== Exercise goal ==
Within the records below, filter for lines carrying the word "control" and copy them.

== Available data ==
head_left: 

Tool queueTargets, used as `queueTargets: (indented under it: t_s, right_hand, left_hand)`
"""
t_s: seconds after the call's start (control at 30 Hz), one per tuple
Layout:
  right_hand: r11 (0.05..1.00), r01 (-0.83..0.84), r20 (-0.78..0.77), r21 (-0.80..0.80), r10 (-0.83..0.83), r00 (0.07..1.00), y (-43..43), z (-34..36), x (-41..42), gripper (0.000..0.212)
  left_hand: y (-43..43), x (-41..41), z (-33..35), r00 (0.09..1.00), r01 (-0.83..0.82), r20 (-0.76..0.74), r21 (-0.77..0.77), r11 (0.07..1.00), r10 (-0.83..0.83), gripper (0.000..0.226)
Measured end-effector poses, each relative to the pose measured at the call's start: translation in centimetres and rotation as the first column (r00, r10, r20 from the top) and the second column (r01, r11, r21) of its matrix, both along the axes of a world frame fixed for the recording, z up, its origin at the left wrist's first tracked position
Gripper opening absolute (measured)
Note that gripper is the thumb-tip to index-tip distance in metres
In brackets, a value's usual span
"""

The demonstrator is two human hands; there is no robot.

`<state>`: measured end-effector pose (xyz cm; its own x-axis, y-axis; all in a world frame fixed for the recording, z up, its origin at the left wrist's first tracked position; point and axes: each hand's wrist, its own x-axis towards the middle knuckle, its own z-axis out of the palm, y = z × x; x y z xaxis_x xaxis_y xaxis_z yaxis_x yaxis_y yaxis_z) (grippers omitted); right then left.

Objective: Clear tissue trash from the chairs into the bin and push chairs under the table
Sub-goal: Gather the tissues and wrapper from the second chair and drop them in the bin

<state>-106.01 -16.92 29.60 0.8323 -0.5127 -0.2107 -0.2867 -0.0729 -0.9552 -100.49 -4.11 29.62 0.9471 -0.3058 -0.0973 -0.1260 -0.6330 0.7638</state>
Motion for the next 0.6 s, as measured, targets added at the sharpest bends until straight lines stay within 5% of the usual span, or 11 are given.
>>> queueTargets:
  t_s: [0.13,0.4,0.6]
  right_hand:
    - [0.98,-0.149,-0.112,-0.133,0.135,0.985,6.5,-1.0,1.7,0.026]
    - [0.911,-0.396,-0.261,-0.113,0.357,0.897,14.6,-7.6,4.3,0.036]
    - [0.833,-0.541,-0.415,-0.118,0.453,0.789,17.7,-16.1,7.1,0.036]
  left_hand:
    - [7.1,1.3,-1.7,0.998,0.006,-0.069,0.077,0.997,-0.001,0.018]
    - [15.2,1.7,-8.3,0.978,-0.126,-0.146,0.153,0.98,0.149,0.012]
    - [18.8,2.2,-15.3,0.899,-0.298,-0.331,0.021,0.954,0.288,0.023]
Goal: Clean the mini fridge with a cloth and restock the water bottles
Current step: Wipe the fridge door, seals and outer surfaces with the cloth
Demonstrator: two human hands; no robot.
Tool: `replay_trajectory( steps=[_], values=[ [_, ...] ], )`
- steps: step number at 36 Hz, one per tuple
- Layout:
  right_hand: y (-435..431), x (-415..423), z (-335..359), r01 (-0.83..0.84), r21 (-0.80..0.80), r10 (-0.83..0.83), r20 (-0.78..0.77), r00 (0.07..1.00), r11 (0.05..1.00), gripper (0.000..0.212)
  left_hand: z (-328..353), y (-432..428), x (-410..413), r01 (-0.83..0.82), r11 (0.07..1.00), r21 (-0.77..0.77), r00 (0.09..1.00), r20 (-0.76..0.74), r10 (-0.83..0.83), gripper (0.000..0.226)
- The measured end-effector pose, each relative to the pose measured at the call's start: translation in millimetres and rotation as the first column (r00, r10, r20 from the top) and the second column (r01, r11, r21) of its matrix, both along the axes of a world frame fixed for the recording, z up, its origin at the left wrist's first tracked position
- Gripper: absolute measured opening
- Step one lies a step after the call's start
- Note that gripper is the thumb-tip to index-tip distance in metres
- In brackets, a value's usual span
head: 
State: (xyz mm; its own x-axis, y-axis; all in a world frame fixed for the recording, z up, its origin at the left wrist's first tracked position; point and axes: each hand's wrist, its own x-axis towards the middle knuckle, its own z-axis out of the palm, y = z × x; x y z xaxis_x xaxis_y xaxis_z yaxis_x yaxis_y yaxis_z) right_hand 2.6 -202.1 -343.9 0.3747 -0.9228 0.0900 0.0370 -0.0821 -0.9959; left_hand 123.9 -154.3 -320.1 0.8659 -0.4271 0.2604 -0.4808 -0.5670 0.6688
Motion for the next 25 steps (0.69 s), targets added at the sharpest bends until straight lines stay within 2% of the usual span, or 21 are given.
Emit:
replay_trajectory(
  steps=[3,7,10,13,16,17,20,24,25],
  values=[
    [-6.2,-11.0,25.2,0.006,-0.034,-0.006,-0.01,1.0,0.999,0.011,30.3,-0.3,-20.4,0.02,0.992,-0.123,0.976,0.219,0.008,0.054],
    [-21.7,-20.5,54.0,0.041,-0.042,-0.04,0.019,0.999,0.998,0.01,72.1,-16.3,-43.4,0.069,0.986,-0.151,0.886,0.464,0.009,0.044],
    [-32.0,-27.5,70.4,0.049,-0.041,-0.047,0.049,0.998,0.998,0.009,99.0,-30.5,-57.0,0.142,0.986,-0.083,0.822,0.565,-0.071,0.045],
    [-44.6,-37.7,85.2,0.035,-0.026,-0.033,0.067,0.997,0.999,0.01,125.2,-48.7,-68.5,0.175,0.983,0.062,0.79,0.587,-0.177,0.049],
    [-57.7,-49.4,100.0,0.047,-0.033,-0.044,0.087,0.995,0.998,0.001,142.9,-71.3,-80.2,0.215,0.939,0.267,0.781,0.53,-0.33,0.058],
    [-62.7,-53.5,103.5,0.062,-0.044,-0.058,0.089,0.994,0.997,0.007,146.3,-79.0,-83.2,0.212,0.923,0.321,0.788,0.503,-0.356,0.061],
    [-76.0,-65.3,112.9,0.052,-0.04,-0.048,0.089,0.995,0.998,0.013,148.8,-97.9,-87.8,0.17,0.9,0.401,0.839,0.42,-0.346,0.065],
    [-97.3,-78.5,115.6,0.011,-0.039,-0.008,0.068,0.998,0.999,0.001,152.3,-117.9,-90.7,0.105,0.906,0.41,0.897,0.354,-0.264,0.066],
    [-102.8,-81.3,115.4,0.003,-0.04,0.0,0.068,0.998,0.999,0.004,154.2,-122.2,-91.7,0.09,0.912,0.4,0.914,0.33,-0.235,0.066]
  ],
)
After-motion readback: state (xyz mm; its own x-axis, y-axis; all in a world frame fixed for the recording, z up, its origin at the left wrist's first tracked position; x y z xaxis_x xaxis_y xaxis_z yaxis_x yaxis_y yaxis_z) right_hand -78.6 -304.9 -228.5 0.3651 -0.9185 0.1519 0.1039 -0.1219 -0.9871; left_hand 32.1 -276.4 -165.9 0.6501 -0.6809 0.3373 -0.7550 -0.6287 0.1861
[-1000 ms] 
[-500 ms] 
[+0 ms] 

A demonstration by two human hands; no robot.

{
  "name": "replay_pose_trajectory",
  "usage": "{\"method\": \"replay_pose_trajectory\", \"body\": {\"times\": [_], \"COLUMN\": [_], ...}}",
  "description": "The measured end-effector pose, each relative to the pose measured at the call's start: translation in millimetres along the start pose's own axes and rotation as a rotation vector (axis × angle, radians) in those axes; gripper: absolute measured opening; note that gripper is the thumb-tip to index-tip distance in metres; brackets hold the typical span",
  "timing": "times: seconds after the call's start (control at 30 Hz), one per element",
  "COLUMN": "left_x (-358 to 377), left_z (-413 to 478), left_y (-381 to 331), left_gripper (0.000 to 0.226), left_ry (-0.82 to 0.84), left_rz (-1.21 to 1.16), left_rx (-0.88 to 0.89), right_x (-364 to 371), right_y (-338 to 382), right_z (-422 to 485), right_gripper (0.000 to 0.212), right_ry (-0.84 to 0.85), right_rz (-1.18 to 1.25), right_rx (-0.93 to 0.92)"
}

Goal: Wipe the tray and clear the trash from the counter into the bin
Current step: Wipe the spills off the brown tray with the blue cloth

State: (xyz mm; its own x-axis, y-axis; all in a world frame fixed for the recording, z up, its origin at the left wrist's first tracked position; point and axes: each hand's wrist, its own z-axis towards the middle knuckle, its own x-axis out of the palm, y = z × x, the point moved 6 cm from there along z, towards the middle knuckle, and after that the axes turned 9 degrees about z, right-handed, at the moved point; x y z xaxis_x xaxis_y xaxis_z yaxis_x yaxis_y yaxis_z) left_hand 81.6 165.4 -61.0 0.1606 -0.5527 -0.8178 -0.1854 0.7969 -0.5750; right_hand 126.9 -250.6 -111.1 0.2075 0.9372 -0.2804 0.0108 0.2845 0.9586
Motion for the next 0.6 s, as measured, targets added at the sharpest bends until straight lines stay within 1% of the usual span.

== Written response ==
t_s: seconds after the call's start (control at 30 Hz), one per tuple
  "timing": "times: seconds after the call's start (control at 30 Hz), one per element",

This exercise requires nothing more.